Assignment ▸
For the entries below, print exactly the lines between the line holding "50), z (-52" and the line holding "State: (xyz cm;", inclusive, and nothing else.

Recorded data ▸
----------------

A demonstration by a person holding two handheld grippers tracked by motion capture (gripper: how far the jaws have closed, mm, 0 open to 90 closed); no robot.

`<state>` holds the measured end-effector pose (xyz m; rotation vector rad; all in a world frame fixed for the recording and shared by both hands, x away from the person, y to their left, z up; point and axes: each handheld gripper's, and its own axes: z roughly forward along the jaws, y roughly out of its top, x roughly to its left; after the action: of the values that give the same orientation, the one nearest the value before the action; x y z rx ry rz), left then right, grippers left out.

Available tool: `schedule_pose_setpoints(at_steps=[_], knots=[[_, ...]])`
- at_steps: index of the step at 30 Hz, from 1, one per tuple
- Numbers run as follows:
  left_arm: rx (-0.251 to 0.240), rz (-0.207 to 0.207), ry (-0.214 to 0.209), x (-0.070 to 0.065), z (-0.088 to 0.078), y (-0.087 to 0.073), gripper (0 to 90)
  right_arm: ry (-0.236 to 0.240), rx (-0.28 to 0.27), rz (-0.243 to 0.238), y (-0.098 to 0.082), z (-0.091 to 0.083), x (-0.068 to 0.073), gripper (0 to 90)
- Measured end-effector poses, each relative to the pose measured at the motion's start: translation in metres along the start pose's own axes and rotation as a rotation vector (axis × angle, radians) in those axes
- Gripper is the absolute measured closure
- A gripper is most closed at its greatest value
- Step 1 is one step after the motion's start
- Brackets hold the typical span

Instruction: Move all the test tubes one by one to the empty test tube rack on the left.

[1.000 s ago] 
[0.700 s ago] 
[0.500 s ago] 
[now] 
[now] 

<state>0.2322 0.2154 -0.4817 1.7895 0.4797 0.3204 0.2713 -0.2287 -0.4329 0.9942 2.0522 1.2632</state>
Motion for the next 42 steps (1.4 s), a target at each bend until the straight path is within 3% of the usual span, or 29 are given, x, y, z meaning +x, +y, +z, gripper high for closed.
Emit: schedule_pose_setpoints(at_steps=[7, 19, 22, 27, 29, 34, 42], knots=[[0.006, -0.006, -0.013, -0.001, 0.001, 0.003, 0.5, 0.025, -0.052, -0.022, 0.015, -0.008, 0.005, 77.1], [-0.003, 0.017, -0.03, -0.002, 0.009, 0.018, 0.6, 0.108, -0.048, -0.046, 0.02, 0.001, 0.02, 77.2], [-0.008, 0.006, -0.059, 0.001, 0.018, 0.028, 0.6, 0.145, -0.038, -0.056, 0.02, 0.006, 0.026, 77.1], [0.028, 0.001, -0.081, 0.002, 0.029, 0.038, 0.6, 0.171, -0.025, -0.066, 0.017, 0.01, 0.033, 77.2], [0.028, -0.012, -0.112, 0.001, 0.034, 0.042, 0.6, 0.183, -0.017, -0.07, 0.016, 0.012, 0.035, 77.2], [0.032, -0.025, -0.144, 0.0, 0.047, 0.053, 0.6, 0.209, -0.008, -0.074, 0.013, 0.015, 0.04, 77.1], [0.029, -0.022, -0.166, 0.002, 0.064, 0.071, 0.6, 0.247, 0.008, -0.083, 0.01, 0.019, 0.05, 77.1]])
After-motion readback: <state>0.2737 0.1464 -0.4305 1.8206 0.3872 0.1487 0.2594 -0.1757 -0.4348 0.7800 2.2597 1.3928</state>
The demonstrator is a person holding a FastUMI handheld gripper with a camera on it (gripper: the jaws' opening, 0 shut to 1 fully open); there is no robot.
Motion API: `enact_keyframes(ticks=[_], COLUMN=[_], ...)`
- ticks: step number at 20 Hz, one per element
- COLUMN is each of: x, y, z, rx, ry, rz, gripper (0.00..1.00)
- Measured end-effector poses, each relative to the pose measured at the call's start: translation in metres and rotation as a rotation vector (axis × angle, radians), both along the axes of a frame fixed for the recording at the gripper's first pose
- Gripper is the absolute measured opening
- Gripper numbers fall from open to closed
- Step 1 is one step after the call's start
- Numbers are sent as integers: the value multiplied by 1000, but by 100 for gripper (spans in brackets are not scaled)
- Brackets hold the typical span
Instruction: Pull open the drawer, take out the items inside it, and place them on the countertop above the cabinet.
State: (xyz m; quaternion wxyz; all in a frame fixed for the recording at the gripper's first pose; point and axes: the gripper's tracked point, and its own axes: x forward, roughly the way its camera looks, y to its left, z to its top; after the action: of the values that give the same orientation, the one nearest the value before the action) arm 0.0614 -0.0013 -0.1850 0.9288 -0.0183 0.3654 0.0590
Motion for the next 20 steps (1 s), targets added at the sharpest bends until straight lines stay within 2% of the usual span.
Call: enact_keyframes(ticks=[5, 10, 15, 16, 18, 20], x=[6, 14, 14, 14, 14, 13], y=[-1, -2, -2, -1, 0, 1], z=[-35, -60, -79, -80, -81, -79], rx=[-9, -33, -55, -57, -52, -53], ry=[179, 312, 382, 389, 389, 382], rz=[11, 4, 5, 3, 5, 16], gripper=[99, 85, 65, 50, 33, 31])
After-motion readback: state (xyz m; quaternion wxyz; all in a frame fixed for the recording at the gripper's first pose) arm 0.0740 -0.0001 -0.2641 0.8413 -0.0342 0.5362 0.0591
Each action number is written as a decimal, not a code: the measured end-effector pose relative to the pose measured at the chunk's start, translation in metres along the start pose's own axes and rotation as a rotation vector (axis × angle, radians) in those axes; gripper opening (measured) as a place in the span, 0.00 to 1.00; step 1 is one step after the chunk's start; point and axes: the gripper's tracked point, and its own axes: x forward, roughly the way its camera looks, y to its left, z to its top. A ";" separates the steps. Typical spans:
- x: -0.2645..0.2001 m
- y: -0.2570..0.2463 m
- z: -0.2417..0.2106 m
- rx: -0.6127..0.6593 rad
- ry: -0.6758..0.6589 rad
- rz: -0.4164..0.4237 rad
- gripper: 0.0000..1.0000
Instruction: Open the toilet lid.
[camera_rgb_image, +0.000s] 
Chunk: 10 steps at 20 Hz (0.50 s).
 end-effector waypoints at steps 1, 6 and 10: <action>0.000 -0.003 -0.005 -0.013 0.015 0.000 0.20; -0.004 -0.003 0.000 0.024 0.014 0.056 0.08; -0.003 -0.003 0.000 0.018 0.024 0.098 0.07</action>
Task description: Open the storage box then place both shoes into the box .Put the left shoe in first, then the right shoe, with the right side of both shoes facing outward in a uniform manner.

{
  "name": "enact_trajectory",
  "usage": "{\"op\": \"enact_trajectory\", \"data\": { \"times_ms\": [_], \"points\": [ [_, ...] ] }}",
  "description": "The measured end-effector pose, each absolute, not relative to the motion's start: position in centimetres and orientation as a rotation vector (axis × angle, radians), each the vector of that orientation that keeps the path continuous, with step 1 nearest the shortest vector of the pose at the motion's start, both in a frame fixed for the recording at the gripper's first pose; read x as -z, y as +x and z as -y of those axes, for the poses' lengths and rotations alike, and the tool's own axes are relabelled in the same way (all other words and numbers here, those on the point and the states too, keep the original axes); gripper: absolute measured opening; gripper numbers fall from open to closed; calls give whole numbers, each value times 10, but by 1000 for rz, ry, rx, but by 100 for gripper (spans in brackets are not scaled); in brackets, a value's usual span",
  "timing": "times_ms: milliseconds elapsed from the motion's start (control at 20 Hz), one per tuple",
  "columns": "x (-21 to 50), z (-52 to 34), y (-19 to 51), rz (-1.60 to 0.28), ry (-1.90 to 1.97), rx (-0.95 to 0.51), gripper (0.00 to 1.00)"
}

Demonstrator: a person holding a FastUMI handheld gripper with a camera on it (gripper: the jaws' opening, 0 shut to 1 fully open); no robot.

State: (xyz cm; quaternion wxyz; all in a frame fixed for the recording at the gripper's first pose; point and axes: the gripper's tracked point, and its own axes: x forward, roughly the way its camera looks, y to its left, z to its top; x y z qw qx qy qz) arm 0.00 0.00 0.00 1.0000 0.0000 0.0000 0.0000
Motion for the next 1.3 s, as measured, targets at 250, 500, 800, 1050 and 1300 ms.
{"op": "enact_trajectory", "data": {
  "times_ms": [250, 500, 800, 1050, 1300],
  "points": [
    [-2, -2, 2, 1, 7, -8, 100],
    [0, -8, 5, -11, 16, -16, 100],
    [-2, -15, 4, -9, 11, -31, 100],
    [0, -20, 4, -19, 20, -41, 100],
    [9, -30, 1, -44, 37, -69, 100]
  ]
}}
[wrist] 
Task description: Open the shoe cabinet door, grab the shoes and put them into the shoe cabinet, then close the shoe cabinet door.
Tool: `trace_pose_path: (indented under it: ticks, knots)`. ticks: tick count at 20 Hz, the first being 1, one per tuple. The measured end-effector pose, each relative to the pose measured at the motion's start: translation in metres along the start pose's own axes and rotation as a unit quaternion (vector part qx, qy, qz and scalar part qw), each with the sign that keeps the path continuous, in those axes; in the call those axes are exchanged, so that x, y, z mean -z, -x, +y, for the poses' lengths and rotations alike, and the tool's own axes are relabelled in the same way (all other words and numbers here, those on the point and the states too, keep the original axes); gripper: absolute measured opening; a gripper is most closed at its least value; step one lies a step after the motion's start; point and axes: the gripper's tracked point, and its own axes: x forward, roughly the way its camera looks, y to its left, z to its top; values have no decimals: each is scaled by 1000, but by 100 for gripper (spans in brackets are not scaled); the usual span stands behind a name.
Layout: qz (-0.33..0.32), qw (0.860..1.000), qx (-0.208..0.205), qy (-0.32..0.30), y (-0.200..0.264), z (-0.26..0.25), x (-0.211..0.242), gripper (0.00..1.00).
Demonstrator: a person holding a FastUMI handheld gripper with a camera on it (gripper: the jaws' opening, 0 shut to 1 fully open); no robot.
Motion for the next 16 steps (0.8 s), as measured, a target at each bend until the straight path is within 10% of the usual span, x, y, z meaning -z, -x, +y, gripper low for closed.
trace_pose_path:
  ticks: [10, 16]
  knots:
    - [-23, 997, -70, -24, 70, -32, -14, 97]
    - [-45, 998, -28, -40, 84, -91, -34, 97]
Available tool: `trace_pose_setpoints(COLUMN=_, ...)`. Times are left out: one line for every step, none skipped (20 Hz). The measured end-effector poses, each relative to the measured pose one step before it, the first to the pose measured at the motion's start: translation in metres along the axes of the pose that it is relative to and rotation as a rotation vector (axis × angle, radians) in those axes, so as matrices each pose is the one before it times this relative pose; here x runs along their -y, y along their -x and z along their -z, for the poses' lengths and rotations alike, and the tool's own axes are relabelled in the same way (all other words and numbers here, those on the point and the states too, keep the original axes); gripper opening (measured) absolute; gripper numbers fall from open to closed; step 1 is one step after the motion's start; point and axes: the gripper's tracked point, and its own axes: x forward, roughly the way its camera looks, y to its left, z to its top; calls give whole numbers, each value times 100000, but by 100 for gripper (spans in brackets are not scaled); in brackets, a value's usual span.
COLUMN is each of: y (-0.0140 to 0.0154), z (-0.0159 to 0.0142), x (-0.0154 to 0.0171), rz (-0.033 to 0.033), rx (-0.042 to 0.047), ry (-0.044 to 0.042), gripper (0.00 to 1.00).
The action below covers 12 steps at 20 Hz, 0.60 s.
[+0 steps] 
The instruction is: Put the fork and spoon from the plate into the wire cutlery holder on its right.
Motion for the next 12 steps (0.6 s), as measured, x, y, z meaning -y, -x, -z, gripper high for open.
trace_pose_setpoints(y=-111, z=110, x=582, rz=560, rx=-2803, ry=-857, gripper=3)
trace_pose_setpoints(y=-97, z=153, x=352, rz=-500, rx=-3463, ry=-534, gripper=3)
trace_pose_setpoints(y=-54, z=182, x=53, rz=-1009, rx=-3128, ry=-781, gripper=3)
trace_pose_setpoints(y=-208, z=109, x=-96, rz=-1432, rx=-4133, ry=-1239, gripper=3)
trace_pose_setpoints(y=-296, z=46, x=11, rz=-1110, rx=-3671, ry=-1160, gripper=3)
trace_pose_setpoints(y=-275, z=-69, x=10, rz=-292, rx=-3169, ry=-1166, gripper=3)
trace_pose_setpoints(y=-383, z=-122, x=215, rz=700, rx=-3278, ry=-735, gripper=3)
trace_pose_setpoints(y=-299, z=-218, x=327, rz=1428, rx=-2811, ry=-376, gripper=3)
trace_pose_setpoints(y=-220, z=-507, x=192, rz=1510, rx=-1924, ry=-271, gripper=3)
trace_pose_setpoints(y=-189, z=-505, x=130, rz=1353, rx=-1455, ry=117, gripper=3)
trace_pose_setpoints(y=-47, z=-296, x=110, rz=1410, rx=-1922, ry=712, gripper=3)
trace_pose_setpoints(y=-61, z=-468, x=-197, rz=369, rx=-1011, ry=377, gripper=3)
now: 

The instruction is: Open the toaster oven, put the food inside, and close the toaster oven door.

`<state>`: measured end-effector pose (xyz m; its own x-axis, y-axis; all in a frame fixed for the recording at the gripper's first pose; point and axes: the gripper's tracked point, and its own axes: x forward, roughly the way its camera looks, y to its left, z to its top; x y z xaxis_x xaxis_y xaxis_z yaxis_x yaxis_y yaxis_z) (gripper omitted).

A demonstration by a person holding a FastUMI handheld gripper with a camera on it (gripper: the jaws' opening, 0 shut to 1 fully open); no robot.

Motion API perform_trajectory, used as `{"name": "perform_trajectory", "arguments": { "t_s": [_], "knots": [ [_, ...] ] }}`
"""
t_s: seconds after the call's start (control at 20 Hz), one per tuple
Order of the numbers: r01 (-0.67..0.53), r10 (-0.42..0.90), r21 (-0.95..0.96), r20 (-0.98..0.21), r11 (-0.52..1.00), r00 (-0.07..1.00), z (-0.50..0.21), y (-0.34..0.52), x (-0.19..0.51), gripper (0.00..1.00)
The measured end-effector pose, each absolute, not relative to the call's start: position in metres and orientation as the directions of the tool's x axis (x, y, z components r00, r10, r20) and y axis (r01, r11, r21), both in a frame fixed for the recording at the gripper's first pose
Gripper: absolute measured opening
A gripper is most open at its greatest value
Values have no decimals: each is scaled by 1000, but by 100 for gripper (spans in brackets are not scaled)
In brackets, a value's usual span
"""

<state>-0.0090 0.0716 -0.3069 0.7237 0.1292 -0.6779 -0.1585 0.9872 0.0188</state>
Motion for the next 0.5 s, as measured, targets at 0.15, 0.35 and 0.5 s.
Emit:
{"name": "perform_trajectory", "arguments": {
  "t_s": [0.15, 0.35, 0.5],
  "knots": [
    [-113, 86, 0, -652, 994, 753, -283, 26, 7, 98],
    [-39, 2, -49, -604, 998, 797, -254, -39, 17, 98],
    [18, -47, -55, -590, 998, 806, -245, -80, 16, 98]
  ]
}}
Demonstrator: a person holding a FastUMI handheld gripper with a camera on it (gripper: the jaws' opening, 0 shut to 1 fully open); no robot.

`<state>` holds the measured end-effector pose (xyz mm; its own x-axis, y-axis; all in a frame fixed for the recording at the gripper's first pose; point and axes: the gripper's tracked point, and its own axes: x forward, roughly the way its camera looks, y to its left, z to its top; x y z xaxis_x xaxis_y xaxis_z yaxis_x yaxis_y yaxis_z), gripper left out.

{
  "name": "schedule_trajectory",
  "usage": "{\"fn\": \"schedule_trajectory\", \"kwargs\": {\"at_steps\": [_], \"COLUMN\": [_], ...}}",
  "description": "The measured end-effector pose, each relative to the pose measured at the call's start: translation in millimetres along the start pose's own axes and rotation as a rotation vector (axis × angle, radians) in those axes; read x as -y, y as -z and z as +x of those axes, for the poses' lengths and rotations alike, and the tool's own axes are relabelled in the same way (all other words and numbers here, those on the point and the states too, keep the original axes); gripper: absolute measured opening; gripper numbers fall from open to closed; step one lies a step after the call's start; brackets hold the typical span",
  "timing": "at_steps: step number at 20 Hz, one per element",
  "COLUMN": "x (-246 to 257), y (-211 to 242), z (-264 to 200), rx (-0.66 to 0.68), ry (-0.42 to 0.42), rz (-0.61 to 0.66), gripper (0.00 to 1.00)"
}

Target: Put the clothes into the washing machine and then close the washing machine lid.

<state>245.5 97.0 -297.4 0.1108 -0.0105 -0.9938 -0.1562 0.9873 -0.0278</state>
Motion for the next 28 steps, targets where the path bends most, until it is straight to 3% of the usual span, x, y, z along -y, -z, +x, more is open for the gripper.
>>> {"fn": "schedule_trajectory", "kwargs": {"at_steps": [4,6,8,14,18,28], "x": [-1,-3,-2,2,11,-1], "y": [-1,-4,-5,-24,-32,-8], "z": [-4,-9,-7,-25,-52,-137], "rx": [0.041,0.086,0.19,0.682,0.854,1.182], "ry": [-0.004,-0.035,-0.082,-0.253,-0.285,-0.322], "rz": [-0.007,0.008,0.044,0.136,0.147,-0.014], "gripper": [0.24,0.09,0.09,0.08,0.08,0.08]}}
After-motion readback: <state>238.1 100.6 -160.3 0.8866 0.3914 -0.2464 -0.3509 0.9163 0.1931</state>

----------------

Solution to this task ▸
  "columns": "x (-21 to 50), z (-52 to 34), y (-19 to 51), rz (-1.60 to 0.28), ry (-1.90 to 1.97), rx (-0.95 to 0.51), gripper (0.00 to 1.00)"
}

Demonstrator: a person holding a FastUMI handheld gripper with a camera on it (gripper: the jaws' opening, 0 shut to 1 fully open); no robot.

State: (xyz cm; quaternion wxyz; all in a frame fixed for the recording at the gripper's first pose; point and axes: the gripper's tracked point, and its own axes: x forward, roughly the way its camera looks, y to its left, z to its top; x y z qw qx qy qz) arm 0.00 0.00 0.00 1.0000 0.0000 0.0000 0.0000

The reply is now complete.